Elsevier

Speech Communication

Volume 126, February 2021, Pages 35-43
Speech Communication

Model architectures to extrapolate emotional expressions in DNN-based text-to-speech

https://doi.org/10.1016/j.specom.2020.11.004Get rights and content

Highlights

  • We propose model architectures to synthesize emotional speech in extrapolation.

  • The target speaker borrows emotional expressions from the data of other speakers.

  • Neural Network is trained with multi-speaker and multi-emotional speech.

  • The speech dataset includes many speakers utter only neutral speech.

  • The model architecture having an expanded output layer showed the best performance.

Abstract

This paper proposes architectures that facilitate the extrapolation of emotional expressions in deep neural network (DNN)-based text-to-speech (TTS). In this study, the meaning of “extrapolate emotional expressions” is to borrow emotional expressions from others, and the collection of emotional speech uttered by target speakers is unnecessary. Although a DNN has potential power to construct DNN-based TTS with emotional expressions and some DNN-based TTS systems have demonstrated satisfactory performances in the expression of the diversity of human speech, it is necessary and troublesome to collect emotional speech uttered by target speakers. To solve this issue, we propose architectures to separately train the speaker feature and the emotional feature and to synthesize speech with any combined quality of speakers and emotions. The architectures are parallel model (PM), serial model (SM), auxiliary input model (AIM), and hybrid models (PM&AIM and SM&AIM). These models are trained through emotional speech uttered by few speakers and neutral speech uttered by many speakers. Objective evaluations demonstrate that the performances in the open-emotion test provide insufficient information. They make a comparison with those in the closed-emotion test, but each speaker has their own manner of expressing emotion. However, subjective evaluation results indicate that the proposed models could convey emotional information to some extent. Notably, the PM can correctly convey sad and joyful emotions at a rate of >60%.

Introduction

This paper proposes architectures that facilitate the extrapolation of emotional expressions in deep neural network (DNN)-based text-to-speech (TTS). Text-to-speech (TTS), is a technology that generates speech from text. A variety of TTS methods have been proposed to generate natural, intelligible, and human-like speech. Recently, deep neural network (DNN)-based TTS has been intensively investigated, and the results demonstrated that DNN-based TTS can outperform hidden Markov model (HMM)-based TTS in the quality and naturalness of synthesized speech (Zen et al., 2013, Qian et al., 2014, Wu et al., 2015b, Watts et al., 2016). First, a feed-forward neural network (FFNN) was proposed as a replacement for decision-tree approaches in HMM-based TTS (Zen et al., 2013). Subsequently, long short-term memory (LSTM)-based recurrent neural network (RNN) has been adopted and provided better naturalness and prosody because of their capability to model the long-term dependencies of speech (Fan et al., 2014).

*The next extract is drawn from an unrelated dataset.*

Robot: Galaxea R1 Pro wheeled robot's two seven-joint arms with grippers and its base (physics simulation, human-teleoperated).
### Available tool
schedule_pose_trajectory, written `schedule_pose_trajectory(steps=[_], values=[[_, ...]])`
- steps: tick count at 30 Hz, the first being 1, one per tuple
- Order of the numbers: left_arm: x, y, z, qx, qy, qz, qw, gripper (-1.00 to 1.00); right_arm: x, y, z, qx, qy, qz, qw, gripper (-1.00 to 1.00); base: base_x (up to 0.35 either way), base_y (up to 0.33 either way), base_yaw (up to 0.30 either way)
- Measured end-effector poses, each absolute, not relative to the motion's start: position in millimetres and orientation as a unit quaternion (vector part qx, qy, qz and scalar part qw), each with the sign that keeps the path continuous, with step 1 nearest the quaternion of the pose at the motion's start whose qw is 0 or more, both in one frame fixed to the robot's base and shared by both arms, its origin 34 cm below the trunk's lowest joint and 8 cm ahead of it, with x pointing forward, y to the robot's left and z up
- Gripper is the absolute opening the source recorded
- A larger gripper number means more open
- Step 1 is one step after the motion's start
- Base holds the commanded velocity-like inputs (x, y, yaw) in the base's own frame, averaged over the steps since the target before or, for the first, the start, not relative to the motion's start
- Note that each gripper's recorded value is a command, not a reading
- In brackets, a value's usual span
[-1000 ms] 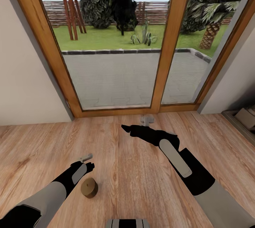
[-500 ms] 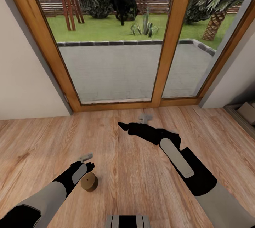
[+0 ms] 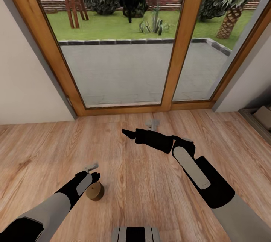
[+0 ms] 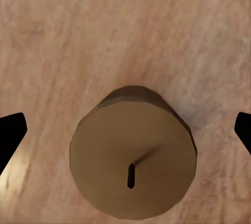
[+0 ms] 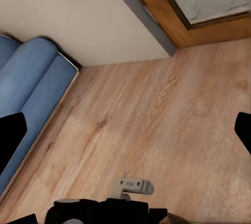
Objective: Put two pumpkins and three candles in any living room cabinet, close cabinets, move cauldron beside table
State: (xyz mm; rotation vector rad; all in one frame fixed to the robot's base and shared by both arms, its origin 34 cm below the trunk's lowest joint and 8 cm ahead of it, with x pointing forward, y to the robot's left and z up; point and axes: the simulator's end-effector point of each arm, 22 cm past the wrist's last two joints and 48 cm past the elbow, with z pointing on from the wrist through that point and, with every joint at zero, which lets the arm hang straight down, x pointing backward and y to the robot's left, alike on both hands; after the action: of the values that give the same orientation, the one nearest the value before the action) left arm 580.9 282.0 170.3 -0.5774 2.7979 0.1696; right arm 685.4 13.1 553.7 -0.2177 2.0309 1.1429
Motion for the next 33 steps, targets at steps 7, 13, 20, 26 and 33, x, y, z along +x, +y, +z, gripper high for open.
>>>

In addition to the quality and naturalness, DNN-based TTS has advantages in capabilities for controlling voice aspects. For example, to control speaker identity, several multi-speaker models have been proposed (Fan et al., 2015, Wu et al., 2015a, Hojo et al., 2018). To control speaker changes, a method using auxiliary vectors of the voice’s gender, age, and identity was proposed (Luong et al., 2017). Additionally, a multi-language and multi-speaker model was built by sharing data across languages and speakers (Li and Zen, 2016).

In terms of voice aspects, emotional expression is one of the more important features. Notably, DNN-based TTS was additionally proposed to synthesize speech with emotions. For example, in the simplest approach, usage of the emotional one-hot vector was proposed by An et al. (2017). To control emotional strength, a method that used an auxiliary vector based on listener perception was proposed by Jaime et al. (2018). By using a speaker adaptation method, Yang et al. (2018) proposed a method that generated emotional speech from a small amount of emotional speech training data. In all aforementioned methods, the target speaker’s emotional speech is necessary for training. However, in general, it is difficult for individuals to utter speech with a specific emotion and to continue speaking with the emotion for a few hours. In conclusion, recording the target speaker’s emotional speech is a bottleneck in constructing DNN-based TTS that can synthesize emotional speech with a particular speaker’s voice quality.

To overcome the problem, one possible approach is extrapolation. Emotional expression models are trained using speech uttered by a particular person, and the models are applied to another person to generate emotional speech with the person’s voice quality. In other words, a collection of emotional speech uttered by a target speaker is not required, and emotional expression is generated using models trained by the emotional speech of another person. In summary, the meaning of extrapolation is to borrow emotional models from another individual. Based on this approach, several methods have been proposed, for example, in HMM-based TTS, methods that can generate emotional speech in extrapolation conditions. Kanagawa et al. suggested generating speaker-independent transformation matrices using pairs of neutral and target-style speech, and applying these matrices to a neutral-style model of a new speaker (Kanagawa et al., 2013). Similarly, Jaime et al. (2013) proposed to extrapolate the expressiveness of proven speaking-style models from speakers who utter speech in a neutral speaking style. The proposal included using a constrained structural maximum a posteriori linear regression (CSMAPLR) algorithm (Yamagishi et al., 2009). Ohtani et al. proposed an emotion additive model to extrapolate emotional expression for a neutral voice (Ohtani et al., 2015). All the aforementioned methods above suggest that the extrapolation of emotional expressions is possible by separately modeling the emotional expressions and the speaker identities.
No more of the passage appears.